Red blood cell lifespan is related to gestational age and may be only 35–50 days in the ELBW infant who may have ongoing low-grade haemolysis. Another contributing factor is the low levels of serum albumin in ELBW infants, which may limit extracellular binding and transport of bilirubin when concentrations are high (Cashore 2000).
The ductus arteriosus fails to close in some very preterm and low-birthweight babies, partly because of immaturity and partly because the chemical conditions are not suitable in babies who are hypoxic and acidotic. Generally, in healthy preterm infants above 30 weeks’ gestation, the ductus arteriosus has closed functionally by 4 days. Only 11% of these infants have a PDA, compared to 65% of infants less than 30 weeks’ gestation with severe respiratory distress (Clyman 2004).
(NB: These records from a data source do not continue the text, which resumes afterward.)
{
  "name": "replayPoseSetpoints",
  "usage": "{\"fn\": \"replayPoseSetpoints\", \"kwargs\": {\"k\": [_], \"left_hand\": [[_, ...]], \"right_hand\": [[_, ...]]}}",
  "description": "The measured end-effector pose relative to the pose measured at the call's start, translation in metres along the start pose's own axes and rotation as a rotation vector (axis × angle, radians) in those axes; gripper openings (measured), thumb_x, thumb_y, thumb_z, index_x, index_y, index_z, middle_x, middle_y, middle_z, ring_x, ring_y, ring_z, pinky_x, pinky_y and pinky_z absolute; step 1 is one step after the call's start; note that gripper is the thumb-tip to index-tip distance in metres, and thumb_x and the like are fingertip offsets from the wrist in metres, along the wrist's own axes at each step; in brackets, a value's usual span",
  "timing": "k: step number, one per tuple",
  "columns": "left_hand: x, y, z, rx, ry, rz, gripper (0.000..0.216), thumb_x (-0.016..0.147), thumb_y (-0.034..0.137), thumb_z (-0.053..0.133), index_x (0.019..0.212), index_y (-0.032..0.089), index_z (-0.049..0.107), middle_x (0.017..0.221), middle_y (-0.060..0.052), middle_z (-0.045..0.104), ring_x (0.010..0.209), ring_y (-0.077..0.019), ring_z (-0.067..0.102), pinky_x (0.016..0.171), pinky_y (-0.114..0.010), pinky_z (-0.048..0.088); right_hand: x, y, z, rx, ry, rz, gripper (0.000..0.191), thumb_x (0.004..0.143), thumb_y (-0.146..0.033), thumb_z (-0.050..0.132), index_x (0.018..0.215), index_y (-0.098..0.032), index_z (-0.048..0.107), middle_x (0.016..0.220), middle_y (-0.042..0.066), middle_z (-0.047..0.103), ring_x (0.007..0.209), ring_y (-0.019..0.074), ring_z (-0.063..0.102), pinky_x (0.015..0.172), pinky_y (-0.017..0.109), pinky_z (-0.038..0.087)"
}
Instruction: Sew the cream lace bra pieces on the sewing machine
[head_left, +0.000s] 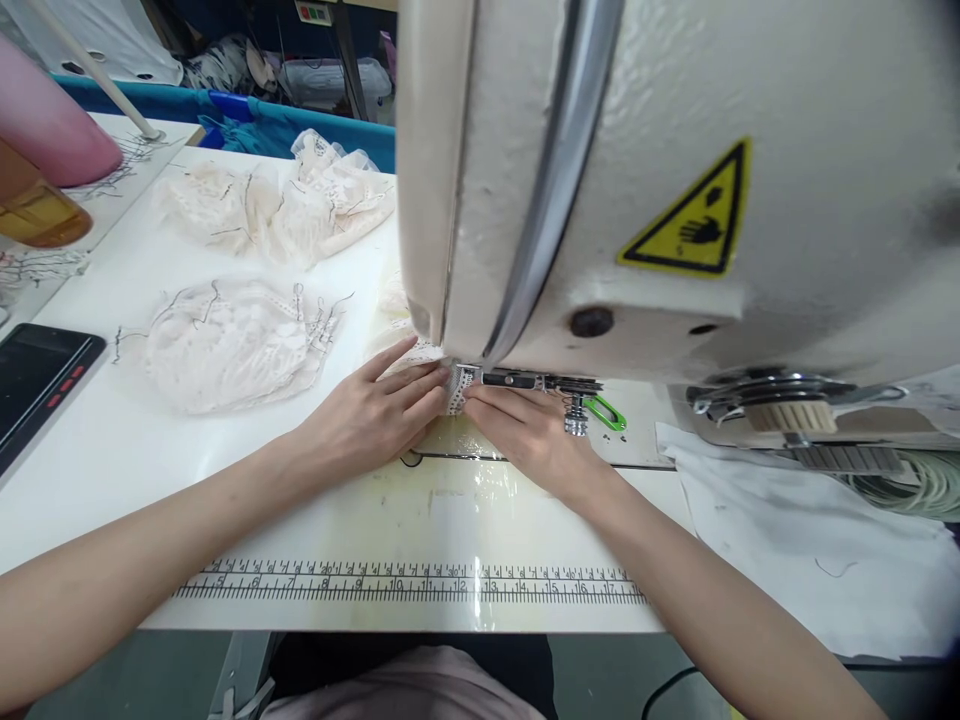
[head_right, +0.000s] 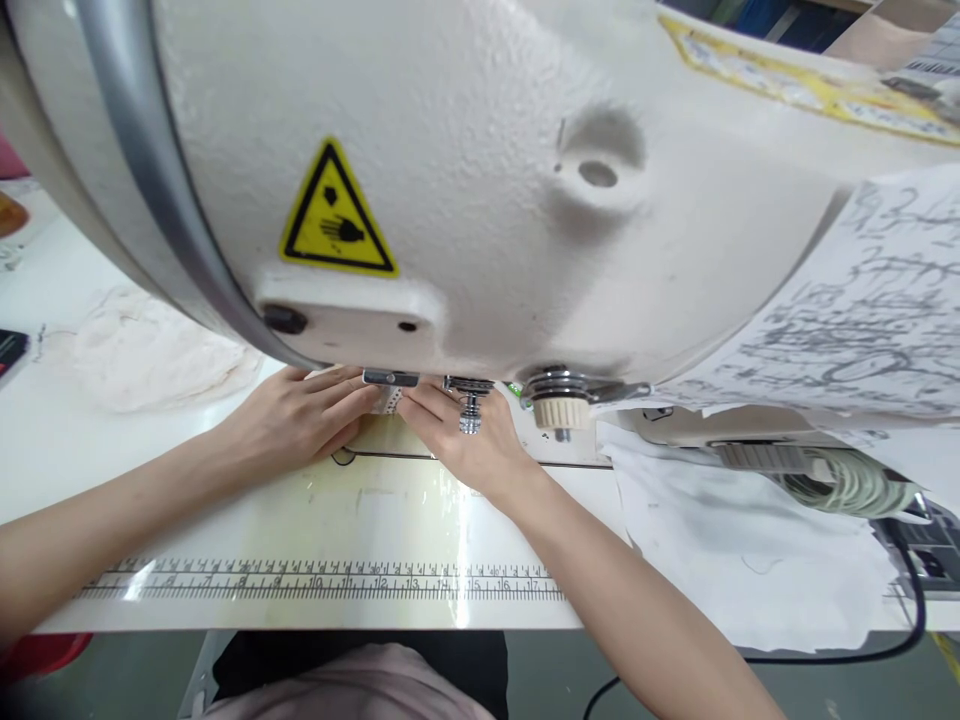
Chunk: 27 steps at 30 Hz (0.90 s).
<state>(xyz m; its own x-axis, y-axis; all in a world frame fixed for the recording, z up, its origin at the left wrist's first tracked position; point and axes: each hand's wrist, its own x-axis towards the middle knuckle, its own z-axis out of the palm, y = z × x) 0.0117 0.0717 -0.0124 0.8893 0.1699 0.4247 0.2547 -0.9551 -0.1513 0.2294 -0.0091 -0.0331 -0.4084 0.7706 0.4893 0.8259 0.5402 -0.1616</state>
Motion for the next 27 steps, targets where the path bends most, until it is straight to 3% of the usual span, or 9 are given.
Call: {"fn": "replayPoseSetpoints", "kwargs": {"k": [14,20,27], "left_hand": [[-0.004,-0.001,0.003,0.047,-0.033,0.018,0.032,0.098,0.017,0.045,0.127,0.014,0.06,0.122,-0.011,0.07,0.115,-0.0256,0.066,0.112,-0.054,0.041],[-0.003,-0.002,0.002,-0.007,-0.06,-0.003,0.035,0.097,0.018,0.047,0.129,0.016,0.061,0.117,-0.011,0.071,0.116,-0.0269,0.065,0.111,-0.056,0.04],[0.0,-0.003,0.002,-0.045,-0.079,-0.036,0.033,0.097,0.02,0.046,0.126,0.017,0.063,0.113,-0.011,0.072,0.117,-0.0281,0.063,0.11,-0.058,0.04]], "right_hand": [[0.01,-0.001,-0.01,0.159,-0.108,0.264,0.018,0.097,-0.021,0.053,0.091,-0.021,0.071,0.085,0.001,0.072,0.078,0.0134,0.064,0.074,0.028,0.051],[0.005,0.006,0.001,0.308,-0.017,0.358,0.019,0.097,-0.03,0.053,0.092,-0.022,0.069,0.077,0.0,0.071,0.072,0.0142,0.064,0.075,0.03,0.052],[0.003,0.008,0.009,0.306,0.036,0.434,0.025,0.097,-0.038,0.051,0.096,-0.024,0.072,0.087,0.001,0.075,0.078,0.0179,0.068,0.077,0.034,0.054]]}}
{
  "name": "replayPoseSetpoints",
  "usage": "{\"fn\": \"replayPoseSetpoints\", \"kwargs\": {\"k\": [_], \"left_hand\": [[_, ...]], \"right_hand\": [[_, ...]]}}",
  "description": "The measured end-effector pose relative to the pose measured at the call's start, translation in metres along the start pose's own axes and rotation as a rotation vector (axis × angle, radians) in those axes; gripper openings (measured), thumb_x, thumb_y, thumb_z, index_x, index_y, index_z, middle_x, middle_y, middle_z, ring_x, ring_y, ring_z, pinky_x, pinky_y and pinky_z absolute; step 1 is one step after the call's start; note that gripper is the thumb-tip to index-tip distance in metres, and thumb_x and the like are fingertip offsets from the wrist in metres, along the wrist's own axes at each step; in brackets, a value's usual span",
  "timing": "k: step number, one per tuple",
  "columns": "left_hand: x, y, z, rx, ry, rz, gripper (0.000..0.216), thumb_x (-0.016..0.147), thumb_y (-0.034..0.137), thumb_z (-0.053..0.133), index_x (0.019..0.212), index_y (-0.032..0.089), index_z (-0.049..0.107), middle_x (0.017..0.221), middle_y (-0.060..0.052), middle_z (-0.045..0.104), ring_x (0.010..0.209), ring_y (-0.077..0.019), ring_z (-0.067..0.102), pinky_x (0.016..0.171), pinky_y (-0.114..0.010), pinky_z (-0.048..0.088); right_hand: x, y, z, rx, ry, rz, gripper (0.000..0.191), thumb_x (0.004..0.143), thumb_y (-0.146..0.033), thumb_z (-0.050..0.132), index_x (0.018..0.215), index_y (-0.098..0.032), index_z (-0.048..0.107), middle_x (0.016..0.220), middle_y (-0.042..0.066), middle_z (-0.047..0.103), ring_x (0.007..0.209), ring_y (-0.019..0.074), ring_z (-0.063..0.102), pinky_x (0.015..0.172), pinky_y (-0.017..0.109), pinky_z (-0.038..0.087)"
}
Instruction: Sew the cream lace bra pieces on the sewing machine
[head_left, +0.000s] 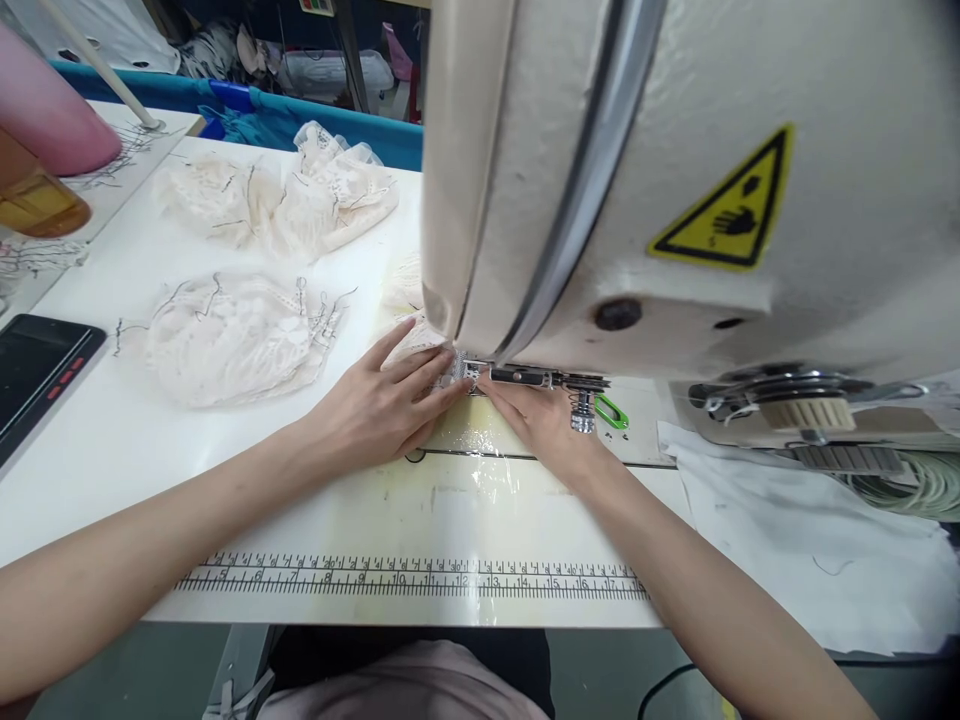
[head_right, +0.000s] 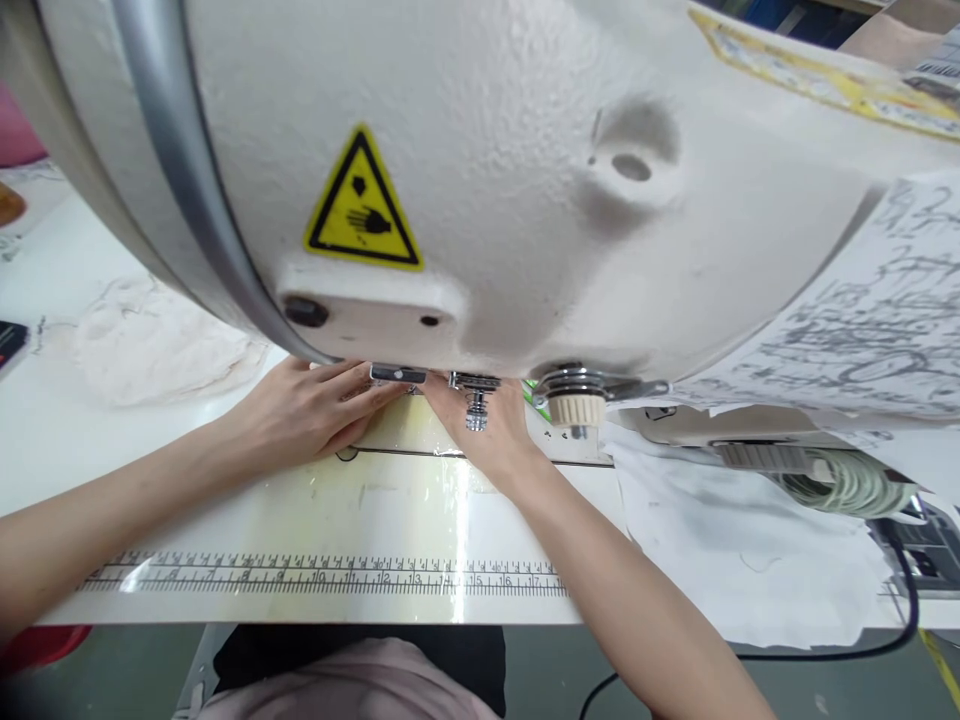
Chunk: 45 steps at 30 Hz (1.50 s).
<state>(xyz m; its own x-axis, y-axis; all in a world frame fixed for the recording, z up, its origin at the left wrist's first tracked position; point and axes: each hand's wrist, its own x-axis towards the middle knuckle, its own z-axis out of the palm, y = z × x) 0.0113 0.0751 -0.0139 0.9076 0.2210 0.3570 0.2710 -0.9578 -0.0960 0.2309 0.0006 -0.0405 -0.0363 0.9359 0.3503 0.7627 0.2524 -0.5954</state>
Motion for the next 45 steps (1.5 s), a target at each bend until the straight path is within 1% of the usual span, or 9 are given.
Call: {"fn": "replayPoseSetpoints", "kwargs": {"k": [6,9,15,18,21,26,33,39,45], "left_hand": [[0.0,-0.001,0.002,0.081,-0.018,0.007,0.035,0.099,0.023,0.042,0.129,0.016,0.059,0.123,-0.011,0.068,0.121,-0.0277,0.061,0.112,-0.058,0.037],[-0.001,0.001,0.001,0.133,0.016,0.043,0.033,0.1,0.021,0.044,0.128,0.016,0.06,0.128,-0.009,0.066,0.118,-0.0246,0.062,0.111,-0.051,0.04],[-0.002,0.002,0.003,0.179,0.086,0.139,0.028,0.096,0.01,0.049,0.12,0.004,0.062,0.124,-0.012,0.068,0.113,-0.0225,0.065,0.104,-0.037,0.048],[-0.001,0.002,0.003,0.125,0.065,0.06,0.028,0.098,0.019,0.047,0.117,0.005,0.063,0.123,-0.014,0.068,0.115,-0.0246,0.065,0.103,-0.038,0.05],[0.001,0.001,0.002,0.087,0.015,0.003,0.032,0.1,0.024,0.042,0.121,0.011,0.061,0.126,-0.01,0.067,0.119,-0.025,0.063,0.105,-0.041,0.049],[0.001,0.0,0.002,0.062,0.002,0.007,0.033,0.099,0.022,0.041,0.123,0.011,0.062,0.124,-0.009,0.069,0.119,-0.0266,0.063,0.107,-0.045,0.047],[0.002,-0.001,0.002,-0.001,-0.01,-0.021,0.034,0.098,0.023,0.042,0.122,0.014,0.063,0.12,-0.01,0.07,0.119,-0.0288,0.063,0.107,-0.053,0.046],[0.002,0.0,0.002,-0.049,-0.012,-0.061,0.034,0.095,0.022,0.044,0.123,0.015,0.063,0.121,-0.011,0.07,0.12,-0.0307,0.062,0.107,-0.057,0.045],[0.002,0.0,0.004,-0.036,-0.035,-0.067,0.036,0.094,0.023,0.044,0.125,0.012,0.061,0.126,-0.014,0.067,0.124,-0.033,0.059,0.109,-0.059,0.042]], "right_hand": [[0.003,-0.008,-0.001,-0.135,0.015,0.047,0.025,0.097,-0.038,0.052,0.095,-0.025,0.074,0.08,0.0,0.074,0.073,0.0173,0.066,0.072,0.032,0.052],[0.004,-0.01,-0.004,-0.199,0.01,0.055,0.023,0.096,-0.034,0.054,0.091,-0.024,0.074,0.077,0.0,0.073,0.069,0.0169,0.065,0.069,0.032,0.051],[-0.005,-0.003,-0.006,-0.229,-0.01,-0.19,0.022,0.097,-0.032,0.055,0.104,-0.022,0.073,0.097,0.003,0.075,0.088,0.017,0.069,0.084,0.031,0.052],[-0.013,-0.001,-0.003,-0.303,-0.045,-0.239,0.027,0.099,-0.035,0.052,0.117,-0.023,0.069,0.104,0.005,0.074,0.087,0.0176,0.068,0.084,0.034,0.051],[-0.017,-0.002,-0.001,-0.329,-0.086,-0.18,0.034,0.1,-0.041,0.048,0.124,-0.024,0.066,0.099,0.005,0.074,0.081,0.0178,0.068,0.08,0.035,0.05],[-0.013,-0.006,-0.006,-0.195,-0.134,-0.102,0.031,0.1,-0.042,0.049,0.12,-0.029,0.069,0.091,0.0,0.074,0.084,0.0182,0.068,0.076,0.033,0.051],[-0.009,-0.013,-0.012,-0.195,-0.161,-0.09,0.031,0.1,-0.043,0.047,0.119,-0.031,0.069,0.104,0.0,0.075,0.099,0.0217,0.067,0.084,0.037,0.052],[-0.008,-0.014,-0.011,-0.227,-0.158,-0.081,0.03,0.099,-0.043,0.05,0.119,-0.032,0.068,0.092,0.0,0.075,0.09,0.0217,0.067,0.077,0.036,0.051],[-0.008,-0.016,-0.01,-0.279,-0.15,-0.079,0.033,0.1,-0.045,0.046,0.119,-0.03,0.069,0.083,0.003,0.07,0.087,0.0221,0.066,0.084,0.039,0.05]]}}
The presence of a PDA results in interstitial oedema and decreased pulmonary compliance due to pulmonary oedema. Prolonged dependence on ventilatory support increases the risk of chronic lung disease (see website).
The rate of growth in preterm babies is greater than that in their mature counterparts, thus they require a greater energy intake. To achieve a rate of growth similar to that in utero, the preterm baby needs 540–600 kJ/kg/day, equating to approximately 180–200 mL/kg/day of breast milk or standard formula milk. This may be achieved by giving smaller volumes of low-birthweight formula milk, or by adding calorific supplements to breast milk. Larger babies will gain weight on smaller volumes but may also need over 200 mL/kg/day.